__THE TASK__.
Word for word, transcribe the lines from the one containing "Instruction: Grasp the" through the end of the entries, both included, and nothing else.

__SUPPLIED RECORDS__.

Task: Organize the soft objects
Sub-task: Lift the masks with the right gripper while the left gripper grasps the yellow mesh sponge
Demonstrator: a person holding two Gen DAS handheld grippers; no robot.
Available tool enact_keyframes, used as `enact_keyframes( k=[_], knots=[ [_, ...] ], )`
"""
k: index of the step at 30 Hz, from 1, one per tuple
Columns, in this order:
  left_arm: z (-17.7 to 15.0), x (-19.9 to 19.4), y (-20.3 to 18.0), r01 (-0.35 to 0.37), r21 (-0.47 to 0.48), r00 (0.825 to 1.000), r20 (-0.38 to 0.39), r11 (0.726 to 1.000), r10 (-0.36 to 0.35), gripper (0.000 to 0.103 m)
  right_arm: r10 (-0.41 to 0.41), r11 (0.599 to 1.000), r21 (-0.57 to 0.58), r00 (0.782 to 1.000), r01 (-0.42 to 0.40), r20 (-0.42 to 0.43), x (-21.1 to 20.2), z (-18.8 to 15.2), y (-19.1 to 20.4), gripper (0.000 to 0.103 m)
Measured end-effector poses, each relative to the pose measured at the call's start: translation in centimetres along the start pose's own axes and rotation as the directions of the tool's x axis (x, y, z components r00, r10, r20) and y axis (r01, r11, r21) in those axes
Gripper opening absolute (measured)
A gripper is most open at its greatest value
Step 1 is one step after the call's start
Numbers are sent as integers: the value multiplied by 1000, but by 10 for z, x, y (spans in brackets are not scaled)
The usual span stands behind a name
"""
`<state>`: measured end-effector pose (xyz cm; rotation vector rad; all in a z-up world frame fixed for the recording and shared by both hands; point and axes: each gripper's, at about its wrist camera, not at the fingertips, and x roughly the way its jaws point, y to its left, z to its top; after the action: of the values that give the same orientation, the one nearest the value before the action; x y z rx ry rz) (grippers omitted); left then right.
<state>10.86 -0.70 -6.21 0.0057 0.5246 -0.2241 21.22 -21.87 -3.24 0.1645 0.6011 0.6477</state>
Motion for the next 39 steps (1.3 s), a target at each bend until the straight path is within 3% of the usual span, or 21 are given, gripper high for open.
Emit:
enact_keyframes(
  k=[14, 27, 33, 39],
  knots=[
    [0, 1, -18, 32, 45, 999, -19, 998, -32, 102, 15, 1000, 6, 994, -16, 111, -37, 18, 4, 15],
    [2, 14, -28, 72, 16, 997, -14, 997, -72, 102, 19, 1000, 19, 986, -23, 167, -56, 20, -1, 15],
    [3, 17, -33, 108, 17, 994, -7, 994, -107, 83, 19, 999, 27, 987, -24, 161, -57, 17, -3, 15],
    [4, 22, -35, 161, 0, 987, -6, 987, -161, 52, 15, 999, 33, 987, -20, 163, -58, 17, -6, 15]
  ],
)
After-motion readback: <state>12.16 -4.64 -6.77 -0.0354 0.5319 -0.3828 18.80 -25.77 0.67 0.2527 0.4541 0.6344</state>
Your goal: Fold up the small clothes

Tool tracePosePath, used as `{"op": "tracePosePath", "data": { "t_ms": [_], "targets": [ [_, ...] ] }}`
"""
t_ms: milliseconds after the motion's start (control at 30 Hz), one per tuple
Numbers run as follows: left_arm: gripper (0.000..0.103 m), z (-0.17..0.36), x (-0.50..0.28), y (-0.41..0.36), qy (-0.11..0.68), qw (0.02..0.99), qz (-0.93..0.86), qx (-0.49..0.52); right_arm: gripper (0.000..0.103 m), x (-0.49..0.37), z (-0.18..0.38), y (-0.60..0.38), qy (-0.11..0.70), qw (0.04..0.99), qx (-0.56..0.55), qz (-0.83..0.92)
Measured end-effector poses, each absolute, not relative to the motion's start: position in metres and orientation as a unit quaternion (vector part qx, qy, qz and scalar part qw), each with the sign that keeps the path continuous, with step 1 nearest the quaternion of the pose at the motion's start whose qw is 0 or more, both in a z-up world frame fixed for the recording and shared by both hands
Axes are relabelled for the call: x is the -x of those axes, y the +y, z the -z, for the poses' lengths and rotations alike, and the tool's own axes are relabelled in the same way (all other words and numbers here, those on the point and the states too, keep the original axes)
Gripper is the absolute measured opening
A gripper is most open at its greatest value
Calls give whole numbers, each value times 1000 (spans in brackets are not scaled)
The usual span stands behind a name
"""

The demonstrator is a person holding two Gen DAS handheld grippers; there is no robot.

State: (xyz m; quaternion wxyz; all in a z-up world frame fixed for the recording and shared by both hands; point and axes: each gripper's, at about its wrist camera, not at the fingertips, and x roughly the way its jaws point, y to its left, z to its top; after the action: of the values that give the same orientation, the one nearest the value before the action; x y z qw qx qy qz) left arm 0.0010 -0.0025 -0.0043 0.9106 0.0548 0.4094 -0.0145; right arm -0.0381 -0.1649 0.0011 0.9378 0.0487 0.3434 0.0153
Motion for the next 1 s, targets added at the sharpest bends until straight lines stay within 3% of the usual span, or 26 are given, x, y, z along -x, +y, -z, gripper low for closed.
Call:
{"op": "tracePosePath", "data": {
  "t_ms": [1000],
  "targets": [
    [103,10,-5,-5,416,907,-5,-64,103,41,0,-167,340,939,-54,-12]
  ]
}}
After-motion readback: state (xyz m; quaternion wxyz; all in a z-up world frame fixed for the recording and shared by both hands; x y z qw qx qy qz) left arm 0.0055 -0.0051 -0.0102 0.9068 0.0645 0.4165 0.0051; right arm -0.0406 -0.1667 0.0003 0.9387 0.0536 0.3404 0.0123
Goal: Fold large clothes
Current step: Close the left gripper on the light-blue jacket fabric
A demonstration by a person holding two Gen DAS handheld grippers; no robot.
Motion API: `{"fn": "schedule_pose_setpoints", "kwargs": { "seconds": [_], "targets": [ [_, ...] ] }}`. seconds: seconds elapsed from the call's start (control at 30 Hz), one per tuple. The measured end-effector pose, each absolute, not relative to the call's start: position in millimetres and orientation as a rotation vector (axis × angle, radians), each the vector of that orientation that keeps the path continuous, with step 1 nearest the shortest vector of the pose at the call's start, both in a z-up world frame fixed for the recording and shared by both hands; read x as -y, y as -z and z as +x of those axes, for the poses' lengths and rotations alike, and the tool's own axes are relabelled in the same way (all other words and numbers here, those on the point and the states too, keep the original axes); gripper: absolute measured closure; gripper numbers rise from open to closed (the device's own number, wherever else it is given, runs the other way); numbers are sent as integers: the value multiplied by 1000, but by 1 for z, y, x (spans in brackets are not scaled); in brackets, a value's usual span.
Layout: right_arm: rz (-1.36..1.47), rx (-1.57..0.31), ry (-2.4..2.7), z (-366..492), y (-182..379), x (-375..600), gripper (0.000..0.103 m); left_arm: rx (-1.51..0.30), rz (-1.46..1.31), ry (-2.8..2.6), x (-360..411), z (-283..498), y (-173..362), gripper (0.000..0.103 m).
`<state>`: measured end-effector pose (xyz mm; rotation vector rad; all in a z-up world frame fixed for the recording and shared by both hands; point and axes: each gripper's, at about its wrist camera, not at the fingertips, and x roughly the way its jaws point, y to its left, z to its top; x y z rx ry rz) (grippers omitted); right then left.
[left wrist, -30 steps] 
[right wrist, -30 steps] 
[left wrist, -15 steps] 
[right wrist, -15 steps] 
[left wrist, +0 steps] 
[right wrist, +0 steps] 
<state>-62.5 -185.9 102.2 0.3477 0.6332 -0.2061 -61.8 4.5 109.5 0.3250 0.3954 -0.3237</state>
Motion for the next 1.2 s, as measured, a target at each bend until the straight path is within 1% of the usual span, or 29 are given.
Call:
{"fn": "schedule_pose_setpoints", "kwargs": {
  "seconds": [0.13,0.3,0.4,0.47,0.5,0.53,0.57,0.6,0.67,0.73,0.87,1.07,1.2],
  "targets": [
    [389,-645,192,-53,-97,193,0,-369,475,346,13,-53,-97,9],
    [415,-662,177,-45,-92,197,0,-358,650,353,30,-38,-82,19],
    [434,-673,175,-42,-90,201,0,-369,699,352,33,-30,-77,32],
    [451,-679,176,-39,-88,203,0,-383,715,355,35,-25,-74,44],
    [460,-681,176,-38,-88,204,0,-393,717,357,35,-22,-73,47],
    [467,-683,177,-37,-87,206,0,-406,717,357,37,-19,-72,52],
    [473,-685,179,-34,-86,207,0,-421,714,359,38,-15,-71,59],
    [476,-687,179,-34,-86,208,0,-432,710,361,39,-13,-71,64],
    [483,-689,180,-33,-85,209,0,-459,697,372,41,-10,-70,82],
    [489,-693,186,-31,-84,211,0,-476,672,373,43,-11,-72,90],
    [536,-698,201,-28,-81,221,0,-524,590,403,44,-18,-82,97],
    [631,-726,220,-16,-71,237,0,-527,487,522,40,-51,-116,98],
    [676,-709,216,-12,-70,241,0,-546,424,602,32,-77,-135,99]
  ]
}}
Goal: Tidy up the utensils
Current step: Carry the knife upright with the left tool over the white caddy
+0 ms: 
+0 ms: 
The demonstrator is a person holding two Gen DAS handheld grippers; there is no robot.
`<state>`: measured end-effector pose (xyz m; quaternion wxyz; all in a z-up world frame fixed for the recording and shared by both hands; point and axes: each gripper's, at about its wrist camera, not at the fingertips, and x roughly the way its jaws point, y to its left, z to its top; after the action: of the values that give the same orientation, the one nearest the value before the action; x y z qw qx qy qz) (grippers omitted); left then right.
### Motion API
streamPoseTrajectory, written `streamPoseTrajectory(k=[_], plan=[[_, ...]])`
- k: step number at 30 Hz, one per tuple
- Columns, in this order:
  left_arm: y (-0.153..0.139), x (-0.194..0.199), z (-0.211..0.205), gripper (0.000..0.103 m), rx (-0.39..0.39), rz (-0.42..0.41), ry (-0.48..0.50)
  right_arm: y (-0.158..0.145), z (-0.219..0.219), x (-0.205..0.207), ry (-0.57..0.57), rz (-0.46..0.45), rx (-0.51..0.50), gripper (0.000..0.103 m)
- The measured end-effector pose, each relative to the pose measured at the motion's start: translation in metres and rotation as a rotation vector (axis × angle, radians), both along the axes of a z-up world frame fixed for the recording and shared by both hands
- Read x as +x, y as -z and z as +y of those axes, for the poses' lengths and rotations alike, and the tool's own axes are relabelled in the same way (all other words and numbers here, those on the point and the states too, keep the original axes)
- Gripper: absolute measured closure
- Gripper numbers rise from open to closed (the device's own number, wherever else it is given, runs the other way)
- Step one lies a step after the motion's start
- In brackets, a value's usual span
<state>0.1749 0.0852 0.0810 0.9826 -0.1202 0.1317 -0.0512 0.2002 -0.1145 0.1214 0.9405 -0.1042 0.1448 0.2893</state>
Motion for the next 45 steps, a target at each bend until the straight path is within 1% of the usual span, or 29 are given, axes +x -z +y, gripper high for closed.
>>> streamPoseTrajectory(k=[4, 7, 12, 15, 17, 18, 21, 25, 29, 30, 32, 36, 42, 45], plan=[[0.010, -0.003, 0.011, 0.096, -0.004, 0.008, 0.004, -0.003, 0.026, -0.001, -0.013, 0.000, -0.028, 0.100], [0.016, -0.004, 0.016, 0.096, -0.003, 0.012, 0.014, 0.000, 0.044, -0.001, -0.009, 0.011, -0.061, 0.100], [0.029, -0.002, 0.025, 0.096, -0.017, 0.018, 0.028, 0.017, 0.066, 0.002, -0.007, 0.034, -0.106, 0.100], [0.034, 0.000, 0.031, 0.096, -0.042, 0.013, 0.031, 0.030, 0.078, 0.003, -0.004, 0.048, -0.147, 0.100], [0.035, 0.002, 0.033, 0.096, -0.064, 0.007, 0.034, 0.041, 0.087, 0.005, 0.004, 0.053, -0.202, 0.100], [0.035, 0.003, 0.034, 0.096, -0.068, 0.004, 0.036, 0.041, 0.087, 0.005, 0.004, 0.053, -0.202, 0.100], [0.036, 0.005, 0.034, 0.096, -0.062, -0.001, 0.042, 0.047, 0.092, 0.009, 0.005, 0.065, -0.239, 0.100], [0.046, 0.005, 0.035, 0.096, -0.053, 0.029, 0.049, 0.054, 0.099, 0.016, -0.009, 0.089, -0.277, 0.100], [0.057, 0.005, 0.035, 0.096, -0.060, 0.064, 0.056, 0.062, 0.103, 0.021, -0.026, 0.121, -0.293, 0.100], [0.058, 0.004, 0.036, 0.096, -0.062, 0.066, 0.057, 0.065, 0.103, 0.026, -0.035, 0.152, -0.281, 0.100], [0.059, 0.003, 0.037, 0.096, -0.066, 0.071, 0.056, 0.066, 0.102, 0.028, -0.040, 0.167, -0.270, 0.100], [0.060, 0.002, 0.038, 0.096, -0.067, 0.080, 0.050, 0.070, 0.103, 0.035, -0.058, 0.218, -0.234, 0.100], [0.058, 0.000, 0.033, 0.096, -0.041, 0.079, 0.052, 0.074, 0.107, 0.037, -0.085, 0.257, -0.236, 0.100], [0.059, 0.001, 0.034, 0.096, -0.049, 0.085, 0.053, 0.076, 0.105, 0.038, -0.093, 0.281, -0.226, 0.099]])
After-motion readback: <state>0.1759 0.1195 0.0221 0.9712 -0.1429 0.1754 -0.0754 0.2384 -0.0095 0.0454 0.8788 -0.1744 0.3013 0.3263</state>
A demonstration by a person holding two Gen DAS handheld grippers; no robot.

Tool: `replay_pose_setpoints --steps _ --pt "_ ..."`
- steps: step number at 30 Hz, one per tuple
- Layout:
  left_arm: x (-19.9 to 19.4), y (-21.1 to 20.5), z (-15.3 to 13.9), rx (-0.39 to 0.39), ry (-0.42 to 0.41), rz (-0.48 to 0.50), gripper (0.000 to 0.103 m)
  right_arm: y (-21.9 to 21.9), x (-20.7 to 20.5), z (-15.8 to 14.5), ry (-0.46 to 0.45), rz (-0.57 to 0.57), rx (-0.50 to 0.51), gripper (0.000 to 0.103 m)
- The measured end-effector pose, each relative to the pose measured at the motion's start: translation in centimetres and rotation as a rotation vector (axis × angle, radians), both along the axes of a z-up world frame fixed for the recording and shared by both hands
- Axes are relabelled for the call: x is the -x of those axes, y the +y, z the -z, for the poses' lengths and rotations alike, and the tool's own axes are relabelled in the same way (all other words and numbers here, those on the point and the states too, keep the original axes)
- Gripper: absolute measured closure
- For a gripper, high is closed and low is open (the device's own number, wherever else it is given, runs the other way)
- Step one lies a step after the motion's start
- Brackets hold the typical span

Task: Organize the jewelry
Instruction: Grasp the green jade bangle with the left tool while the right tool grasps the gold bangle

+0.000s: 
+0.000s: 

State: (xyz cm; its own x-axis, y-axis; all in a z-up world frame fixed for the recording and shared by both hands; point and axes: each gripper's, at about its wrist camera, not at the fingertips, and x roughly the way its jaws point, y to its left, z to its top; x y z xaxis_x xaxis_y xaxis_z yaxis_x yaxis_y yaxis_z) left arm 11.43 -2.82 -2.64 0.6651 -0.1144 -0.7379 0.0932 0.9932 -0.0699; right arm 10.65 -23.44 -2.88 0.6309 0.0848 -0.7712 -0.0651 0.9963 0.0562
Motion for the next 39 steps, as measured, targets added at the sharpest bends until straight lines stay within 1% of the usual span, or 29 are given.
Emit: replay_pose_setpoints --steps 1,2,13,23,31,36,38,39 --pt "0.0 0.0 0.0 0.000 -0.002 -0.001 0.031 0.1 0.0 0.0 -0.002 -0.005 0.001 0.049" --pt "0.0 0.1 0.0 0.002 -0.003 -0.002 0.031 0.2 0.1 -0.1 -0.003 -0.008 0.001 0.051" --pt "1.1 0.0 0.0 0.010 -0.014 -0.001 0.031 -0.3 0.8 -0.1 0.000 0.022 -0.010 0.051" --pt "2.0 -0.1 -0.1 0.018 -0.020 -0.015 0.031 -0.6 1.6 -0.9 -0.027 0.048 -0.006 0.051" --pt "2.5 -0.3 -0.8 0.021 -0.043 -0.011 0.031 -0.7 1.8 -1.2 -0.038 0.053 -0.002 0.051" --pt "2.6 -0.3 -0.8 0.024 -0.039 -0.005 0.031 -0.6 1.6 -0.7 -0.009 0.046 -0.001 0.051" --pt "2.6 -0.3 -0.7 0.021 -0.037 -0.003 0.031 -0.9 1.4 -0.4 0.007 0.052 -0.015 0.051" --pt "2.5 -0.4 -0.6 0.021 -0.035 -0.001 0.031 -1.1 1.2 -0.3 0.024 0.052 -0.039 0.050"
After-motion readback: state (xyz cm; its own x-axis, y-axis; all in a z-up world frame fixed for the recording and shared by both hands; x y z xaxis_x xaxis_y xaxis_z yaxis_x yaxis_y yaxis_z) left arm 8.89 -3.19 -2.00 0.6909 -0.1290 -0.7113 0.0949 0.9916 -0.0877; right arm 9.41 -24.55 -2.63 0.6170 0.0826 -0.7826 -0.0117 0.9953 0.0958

__FINAL ANSWER__.
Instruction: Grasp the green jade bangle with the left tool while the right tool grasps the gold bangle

+0.000s: 
+0.000s: 

State: (xyz cm; its own x-axis, y-axis; all in a z-up world frame fixed for the recording and shared by both hands; point and axes: each gripper's, at about its wrist camera, not at the fingertips, and x roughly the way its jaws point, y to its left, z to its top; x y z xaxis_x xaxis_y xaxis_z yaxis_x yaxis_y yaxis_z) left arm 11.43 -2.82 -2.64 0.6651 -0.1144 -0.7379 0.0932 0.9932 -0.0699; right arm 10.65 -23.44 -2.88 0.6309 0.0848 -0.7712 -0.0651 0.9963 0.0562
Motion for the next 39 steps, as measured, targets added at the sharpest bends until straight lines stay within 1% of the usual span, or 29 are given.
Emit: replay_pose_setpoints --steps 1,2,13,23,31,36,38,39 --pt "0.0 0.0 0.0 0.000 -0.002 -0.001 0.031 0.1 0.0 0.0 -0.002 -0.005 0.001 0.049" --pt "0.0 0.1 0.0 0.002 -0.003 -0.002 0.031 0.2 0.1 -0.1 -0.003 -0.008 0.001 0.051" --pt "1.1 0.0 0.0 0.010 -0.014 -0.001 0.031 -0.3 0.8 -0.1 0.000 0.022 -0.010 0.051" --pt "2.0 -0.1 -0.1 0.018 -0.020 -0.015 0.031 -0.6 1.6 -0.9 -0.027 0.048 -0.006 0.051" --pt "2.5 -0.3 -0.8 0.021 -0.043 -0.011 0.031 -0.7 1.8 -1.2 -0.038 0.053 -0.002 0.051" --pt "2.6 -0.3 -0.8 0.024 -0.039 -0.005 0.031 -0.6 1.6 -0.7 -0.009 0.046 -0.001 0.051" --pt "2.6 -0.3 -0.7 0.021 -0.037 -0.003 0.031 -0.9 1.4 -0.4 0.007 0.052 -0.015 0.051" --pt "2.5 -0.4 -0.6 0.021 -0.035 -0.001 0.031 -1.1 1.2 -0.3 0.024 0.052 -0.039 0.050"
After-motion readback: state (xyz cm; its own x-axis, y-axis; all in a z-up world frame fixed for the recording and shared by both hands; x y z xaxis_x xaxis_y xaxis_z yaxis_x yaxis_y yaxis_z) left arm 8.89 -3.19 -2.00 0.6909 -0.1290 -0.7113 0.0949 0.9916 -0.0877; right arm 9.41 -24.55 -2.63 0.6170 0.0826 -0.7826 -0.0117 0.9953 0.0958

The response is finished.